Total the lines of the entries below that hold the string "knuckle", then write only that total.

▶ **Records shown**
##########

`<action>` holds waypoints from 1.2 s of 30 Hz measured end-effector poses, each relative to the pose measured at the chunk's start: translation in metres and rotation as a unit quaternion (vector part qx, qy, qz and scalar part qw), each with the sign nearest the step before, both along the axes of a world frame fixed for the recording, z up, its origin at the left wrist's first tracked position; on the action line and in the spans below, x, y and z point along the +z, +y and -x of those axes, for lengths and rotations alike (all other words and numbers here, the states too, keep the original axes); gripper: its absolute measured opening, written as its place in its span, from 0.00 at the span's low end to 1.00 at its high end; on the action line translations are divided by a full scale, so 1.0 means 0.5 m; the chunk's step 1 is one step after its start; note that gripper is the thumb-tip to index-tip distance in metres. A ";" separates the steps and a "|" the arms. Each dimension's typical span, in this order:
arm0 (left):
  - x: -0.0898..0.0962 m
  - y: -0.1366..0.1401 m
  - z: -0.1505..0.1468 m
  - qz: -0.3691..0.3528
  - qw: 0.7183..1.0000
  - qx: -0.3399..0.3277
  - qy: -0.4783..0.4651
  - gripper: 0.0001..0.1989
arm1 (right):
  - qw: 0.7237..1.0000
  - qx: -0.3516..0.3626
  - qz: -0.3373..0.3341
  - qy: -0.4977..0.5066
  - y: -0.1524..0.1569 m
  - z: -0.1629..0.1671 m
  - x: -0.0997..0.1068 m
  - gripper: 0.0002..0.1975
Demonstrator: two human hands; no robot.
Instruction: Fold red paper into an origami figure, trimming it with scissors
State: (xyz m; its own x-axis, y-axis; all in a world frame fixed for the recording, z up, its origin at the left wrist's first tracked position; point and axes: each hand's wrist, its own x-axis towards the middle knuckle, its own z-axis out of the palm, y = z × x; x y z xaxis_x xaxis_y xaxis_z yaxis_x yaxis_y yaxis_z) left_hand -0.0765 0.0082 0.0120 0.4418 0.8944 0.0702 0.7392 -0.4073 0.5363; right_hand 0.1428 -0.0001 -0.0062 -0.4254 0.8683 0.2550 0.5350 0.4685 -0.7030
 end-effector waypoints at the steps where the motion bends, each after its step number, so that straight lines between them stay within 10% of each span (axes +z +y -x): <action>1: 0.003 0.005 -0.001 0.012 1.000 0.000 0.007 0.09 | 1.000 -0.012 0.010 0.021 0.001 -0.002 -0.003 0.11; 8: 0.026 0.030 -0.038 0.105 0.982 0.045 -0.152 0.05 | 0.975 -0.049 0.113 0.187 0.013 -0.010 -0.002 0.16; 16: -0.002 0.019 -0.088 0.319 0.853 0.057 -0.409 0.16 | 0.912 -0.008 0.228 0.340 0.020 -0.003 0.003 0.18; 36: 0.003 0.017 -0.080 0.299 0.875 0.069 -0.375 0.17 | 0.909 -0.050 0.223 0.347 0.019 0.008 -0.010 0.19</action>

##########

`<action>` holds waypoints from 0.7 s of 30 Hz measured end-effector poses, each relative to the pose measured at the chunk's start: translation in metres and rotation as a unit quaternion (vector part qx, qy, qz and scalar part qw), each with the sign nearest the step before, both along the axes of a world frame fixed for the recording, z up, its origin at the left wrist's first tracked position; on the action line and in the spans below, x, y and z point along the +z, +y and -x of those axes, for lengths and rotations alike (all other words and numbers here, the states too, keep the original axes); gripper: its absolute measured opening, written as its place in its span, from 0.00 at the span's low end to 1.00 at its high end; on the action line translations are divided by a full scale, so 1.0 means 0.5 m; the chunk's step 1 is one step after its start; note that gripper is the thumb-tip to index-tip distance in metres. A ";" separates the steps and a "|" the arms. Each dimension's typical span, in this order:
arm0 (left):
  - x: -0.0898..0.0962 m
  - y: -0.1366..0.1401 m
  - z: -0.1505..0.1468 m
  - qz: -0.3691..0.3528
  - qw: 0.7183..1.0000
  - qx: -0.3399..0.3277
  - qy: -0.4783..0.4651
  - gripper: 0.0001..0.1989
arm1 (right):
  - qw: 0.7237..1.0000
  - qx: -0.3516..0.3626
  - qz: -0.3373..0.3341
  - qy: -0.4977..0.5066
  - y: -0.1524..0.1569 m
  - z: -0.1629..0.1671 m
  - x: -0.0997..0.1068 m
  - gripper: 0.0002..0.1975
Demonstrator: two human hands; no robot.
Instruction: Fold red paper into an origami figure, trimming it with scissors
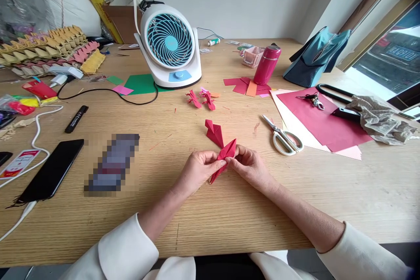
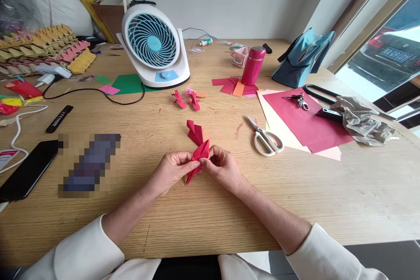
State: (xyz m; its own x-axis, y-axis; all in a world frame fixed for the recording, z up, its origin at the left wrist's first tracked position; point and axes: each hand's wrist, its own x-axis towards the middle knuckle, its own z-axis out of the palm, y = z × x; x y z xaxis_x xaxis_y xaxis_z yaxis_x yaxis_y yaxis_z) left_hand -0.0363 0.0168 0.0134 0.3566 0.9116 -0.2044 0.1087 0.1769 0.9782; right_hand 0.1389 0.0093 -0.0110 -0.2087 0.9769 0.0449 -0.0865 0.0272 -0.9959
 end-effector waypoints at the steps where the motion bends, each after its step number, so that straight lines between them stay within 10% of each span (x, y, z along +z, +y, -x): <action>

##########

▶ **Result of this exercise**
2